What Is Optical Biometry?
Optical biometry uses light (specifically laser interferometry) rather than sound to measure the dimensions of the eye. It is the current preferred method for pre-surgical biometry in most ophthalmic practices because it is non-contact, highly repeatable, and capable of measuring multiple parameters in a single automated session.
The most widely known optical biometry device is the Zeiss IOL Master. Other devices include the Haag-Streit Lenstar, which uses optical low-coherence reflectometry (OLCR). Both platforms operate on similar principles.
How Laser Interferometry Works
Optical biometry uses a technique called partial coherence interferometry (PCI) or a related optical method. The device emits an infrared laser beam that travels into the eye. The beam partially reflects off each ocular interface it encounters, including the corneal surfaces, the front and back of the lens, and the retinal surface.
When the reflected beams return to the detector, they create interference patterns. The device analyzes the spacing of these patterns to calculate the precise distance between each pair of reflective surfaces. This is similar to how scientists use laser interferometry to measure extremely small distances in other scientific fields, applied here to the millimeter-scale dimensions of the eye.

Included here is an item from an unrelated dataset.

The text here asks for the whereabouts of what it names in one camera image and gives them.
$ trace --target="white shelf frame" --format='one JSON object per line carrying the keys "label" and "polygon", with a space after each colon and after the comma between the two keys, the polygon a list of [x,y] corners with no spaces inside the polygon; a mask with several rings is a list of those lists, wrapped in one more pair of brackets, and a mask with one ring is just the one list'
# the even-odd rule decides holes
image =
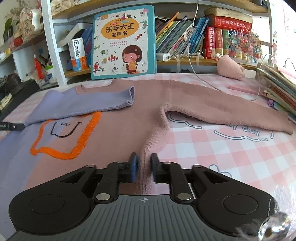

What Optical Biometry Measures
Modern optical biometry devices measure several parameters simultaneously, all of which feed into IOL power formulas:
| Measurement | Clinical Use |
|---|---|
| Axial length (AL) | Most critical input for IOL formula |
| Keratometry (K readings) | Corneal curvature for IOL and astigmatism correction |
| Anterior chamber depth (ACD) | Predicts IOL position within the eye |
| Lens thickness (LT) | Used in newer generation formulas |
| Corneal diameter (WTW) | White-to-white, used in some formulas and for specialty lenses |
Advantages Over Ultrasound A-Scan
Optical biometry offers several important advantages compared to traditional A-scan ultrasonography:
- Non-contact: No probe touches the eye, so there is no risk of corneal compression, no need for anesthetic, and no risk of cross-contamination between patients.
- Faster workflow: Multiple measurements captured in one automated pass.
- Higher repeatability: The absence of operator-dependent probe pressure reduces inter-operator variability.
- Multiple parameters: Axial length, keratometry, ACD, and more are all captured at once, rather than requiring separate devices.
The only significant limitation is that it cannot be used when the optical path to the retina is severely obstructed, such as a mature cataract (dense posterior subcapsular or nuclear opacity), vitreous hemorrhage, or corneal scarring.
The IOL Master in Practice
To use the IOL Master, the patient sits at the device and fixates on an internal target. The machine auto-captures axial length after detecting a stable fixation. It also captures corneal curvature by analyzing the reflection pattern of multiple light rings projected onto the cornea (similar to a keratometer or topographer).
The device then feeds all measurements automatically into a built-in IOL calculation module, displaying results using multiple formulas simultaneously (Barrett Universal II, Haigis, SRK/T, Holladay, etc.) so the surgeon can choose the most appropriate formula for that patient's anatomy.
Selecting the Right Formula
The IOL Master calculates results using several formulas because different formulas perform better for different axial length ranges:
- Short eyes (axial length < 22 mm): Holladay 2 or Barrett Universal II tend to outperform older formulas.
- Average eyes (22-26 mm): Most formulas perform well; SRK/T and Barrett are common choices.
- Long eyes (axial length > 26 mm): Barrett Universal II is generally preferred for high myopes.
The surgeon makes the final formula selection, but understanding that no single formula is best for all eyes is an important conceptual point for the CPO exam.
Key Takeaways
- Optical biometry uses laser interferometry to measure axial length and other ocular dimensions without touching the eye.
- The IOL Master is the most common optical biometry device in ophthalmic practice.
- It measures axial length, keratometry, ACD, lens thickness, and corneal diameter in a single session.
- Optical biometry is preferred over A-scan because it is non-contact and more repeatable.
- It cannot be used when the optical path to the retina is severely blocked (dense cataract, vitreous hemorrhage).